▶ _Task to carry out_:
Transcribe the data that follows, exactly and in full.

▶ _Data segment_:
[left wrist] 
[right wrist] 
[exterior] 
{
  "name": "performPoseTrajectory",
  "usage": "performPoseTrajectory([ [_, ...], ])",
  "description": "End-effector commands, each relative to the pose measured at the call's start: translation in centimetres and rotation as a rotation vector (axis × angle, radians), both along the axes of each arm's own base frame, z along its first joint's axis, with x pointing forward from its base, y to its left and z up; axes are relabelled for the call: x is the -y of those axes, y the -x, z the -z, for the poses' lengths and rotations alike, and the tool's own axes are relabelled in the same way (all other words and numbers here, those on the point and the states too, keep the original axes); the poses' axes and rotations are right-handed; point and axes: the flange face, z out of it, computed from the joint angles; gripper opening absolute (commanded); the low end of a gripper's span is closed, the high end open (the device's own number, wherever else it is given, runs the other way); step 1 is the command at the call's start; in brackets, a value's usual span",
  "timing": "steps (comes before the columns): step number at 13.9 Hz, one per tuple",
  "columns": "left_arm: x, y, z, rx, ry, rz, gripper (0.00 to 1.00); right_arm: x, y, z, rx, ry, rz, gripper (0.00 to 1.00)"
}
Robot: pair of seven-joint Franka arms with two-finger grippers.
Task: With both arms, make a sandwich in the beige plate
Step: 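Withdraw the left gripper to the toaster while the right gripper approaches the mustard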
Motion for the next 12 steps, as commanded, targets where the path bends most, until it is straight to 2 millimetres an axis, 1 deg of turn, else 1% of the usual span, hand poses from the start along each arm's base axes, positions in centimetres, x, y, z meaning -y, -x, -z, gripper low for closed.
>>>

▶ _Problem solution_:
[left wrist] 
[right wrist] 
[exterior] 
{
  "name": "performPoseTrajectory",
  "usage": "performPoseTrajectory([ [_, ...], ])",
  "description": "End-effector commands, each relative to the pose measured at the call's start: translation in centimetres and rotation as a rotation vector (axis × angle, radians), both along the axes of each arm's own base frame, z along its first joint's axis, with x pointing forward from its base, y to its left and z up; axes are relabelled for the call: x is the -y of those axes, y the -x, z the -z, for the poses' lengths and rotations alike, and the tool's own axes are relabelled in the same way (all other words and numbers here, those on the point and the states too, keep the original axes); the poses' axes and rotations are right-handed; point and axes: the flange face, z out of it, computed from the joint angles; gripper opening absolute (commanded); the low end of a gripper's span is closed, the high end open (the device's own number, wherever else it is given, runs the other way); step 1 is the command at the call's start; in brackets, a value's usual span",
  "timing": "steps (comes before the columns): step number at 13.9 Hz, one per tuple",
  "columns": "left_arm: x, y, z, rx, ry, rz, gripper (0.00 to 1.00); right_arm: x, y, z, rx, ry, rz, gripper (0.00 to 1.00)"
}
Robot: pair of seven-joint Franka arms with two-finger grippers.
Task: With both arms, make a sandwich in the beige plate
Step: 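Withdraw the left gripper to the toaster while the right gripper approaches the mustard
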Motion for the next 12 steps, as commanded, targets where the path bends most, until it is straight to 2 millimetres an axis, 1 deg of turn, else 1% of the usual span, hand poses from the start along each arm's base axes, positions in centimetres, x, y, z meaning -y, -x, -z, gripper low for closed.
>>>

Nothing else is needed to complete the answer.